Il bacino da cui attingere sono solo centomila euro, e puntuale è quindi la scala di priorità: precedenza alle famiglie numerose o che da più tempo vivono nelle strutture; se avanzerà qualcosa, sarà destinato anche ai singoli. Il bonus per l´affitto fa parte di un pacchetto più ampio di iniziative pensate per favorire l´integrazione sociale degli immigrati, «Territori in rete»; e perché questo non rimanga solo uno slogan pubblicitario, bisogna che si parta dal piccolo. Dal pianerottolo, per esempio: dalla coabitazione condominiale, già difficile, spesso, quando rimane fra italiani; e resa ancora più complicata quando nello stabile arrivano famiglie straniere con usi e costumi differenti.

Per questo un secondo fondo ministeriale (ancora di centomila euro) servirà a creare attività che favoriscano il mantenimento degli alloggi pubblici da parte degli stranieri che se li sono visti assegnare. Con questi soldi l´Acer potrà realizzare iniziative all´apparenza ininfluenti, ma che invece nella loro concretezza potrebbero facilitare la comprensione e il dialogo fra vicini di casa: traducendo il regolamento di condominio nella lingua dell´affittuario, istituendo la figura del mediatore-formatore che guiderà gli operatori nel dialogo e nel confronto con gli stranieri.
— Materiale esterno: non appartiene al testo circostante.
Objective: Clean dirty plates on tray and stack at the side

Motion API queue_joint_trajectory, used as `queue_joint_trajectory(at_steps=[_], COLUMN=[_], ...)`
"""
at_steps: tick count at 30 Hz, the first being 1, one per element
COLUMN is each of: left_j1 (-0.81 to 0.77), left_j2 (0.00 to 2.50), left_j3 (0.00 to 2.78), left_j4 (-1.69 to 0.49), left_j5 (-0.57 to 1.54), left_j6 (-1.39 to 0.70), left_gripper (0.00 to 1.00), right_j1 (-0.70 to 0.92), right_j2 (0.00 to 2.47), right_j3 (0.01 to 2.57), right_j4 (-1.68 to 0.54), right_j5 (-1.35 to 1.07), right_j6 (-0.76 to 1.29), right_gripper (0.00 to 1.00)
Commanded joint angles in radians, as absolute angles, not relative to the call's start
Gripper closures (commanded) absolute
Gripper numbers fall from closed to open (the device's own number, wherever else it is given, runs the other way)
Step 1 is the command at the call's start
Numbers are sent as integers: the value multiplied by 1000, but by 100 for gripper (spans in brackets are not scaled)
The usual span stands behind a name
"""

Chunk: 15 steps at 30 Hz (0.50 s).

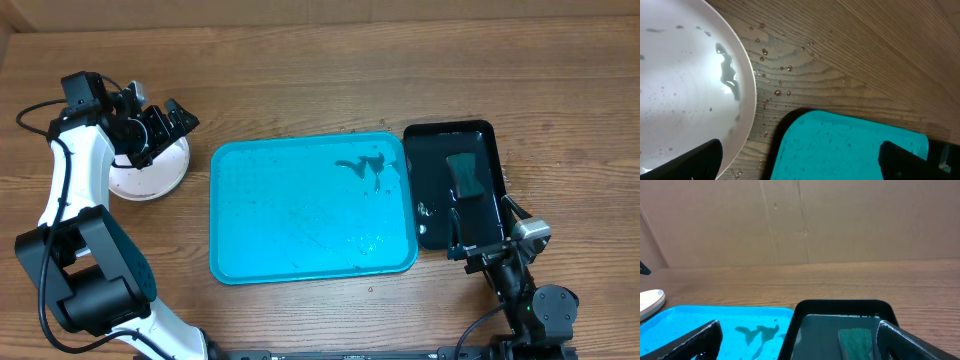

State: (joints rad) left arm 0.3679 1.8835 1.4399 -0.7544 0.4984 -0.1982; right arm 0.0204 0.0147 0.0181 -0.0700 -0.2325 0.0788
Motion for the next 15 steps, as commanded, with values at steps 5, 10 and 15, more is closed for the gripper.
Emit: queue_joint_trajectory(at_steps=[5, 10, 15], left_j1=[366, 366, 366], left_j2=[1889, 1889, 1889], left_j3=[1456, 1456, 1456], left_j4=[-754, -754, -754], left_j5=[513, 513, 513], left_j6=[-172, -172, -172], left_gripper=[0, 0, 0], right_j1=[24, 24, 24], right_j2=[3, 3, 3], right_j3=[8, 8, 8], right_j4=[-62, -62, -83], right_j5=[-237, -189, -12], right_j6=[86, 67, 71], right_gripper=[0, 0, 0])
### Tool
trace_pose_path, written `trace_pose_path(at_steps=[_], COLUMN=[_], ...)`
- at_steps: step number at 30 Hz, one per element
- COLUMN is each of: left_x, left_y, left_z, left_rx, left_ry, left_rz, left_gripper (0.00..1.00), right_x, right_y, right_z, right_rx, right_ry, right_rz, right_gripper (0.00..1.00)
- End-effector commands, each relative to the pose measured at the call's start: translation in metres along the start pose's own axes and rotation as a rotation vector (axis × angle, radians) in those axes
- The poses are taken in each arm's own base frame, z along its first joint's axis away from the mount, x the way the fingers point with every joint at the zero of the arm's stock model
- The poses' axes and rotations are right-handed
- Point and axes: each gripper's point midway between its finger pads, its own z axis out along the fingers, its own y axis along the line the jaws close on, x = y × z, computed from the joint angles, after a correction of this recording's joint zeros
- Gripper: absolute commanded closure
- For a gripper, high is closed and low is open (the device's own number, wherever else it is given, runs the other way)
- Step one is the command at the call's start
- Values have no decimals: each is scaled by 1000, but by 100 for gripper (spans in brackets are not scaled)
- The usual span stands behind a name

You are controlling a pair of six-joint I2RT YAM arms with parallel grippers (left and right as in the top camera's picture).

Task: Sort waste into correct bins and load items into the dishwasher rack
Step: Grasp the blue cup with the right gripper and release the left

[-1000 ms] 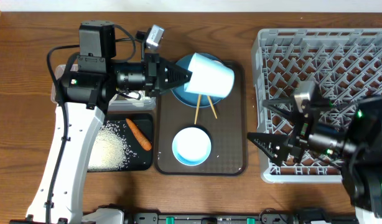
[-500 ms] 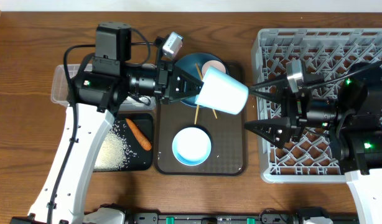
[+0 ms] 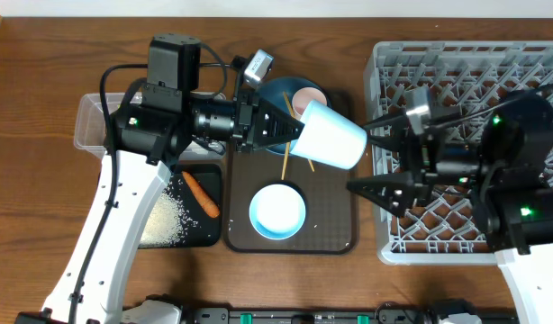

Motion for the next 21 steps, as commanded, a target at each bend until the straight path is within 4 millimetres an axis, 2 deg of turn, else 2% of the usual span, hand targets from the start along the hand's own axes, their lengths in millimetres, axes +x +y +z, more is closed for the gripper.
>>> trace_pose_path(at_steps=[1, 4, 9, 14, 18, 21], left_x=[0, 0, 0, 0, 0, 0], left_y=[-8, -8, -8, -8, -8, -8], left_z=[0, 0, 0, 0, 0, 0], left_rx=[3, 3, 3, 3, 3, 3], left_ry=[-1, -1, -1, -1, -1, -1], left_rz=[24, 24, 24, 27, 27, 27], left_gripper=[94, 94, 94, 94, 94, 94], right_x=[-3, -6, -11, -13, -12, -13], right_y=[0, 3, 3, -7, -6, -7], right_z=[9, 15, 16, 16, 18, 18], right_rx=[19, 7, 8, 67, 69, 69], right_ry=[5, 3, -8, -17, -16, -17], right_rz=[-19, -54, -89, -89, -91, -92], right_gripper=[3, 6, 20, 20, 22, 36])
Nei quartieri San Donato e San Vitale, poi, saranno proprio alcuni giovani immigrati che vivono negli alloggi Acer a produrre una documentazione informatica sulla realtà condominiale in cui vivono. Sperimentale sarà inoltre il lavoro che verrà condotto alla Corte 3, alla Bolognina: alle famiglie di extracomunitari verrà dato un aiuto per superare le difficoltà della burocrazia, che riguardino un contratto o una bolletta.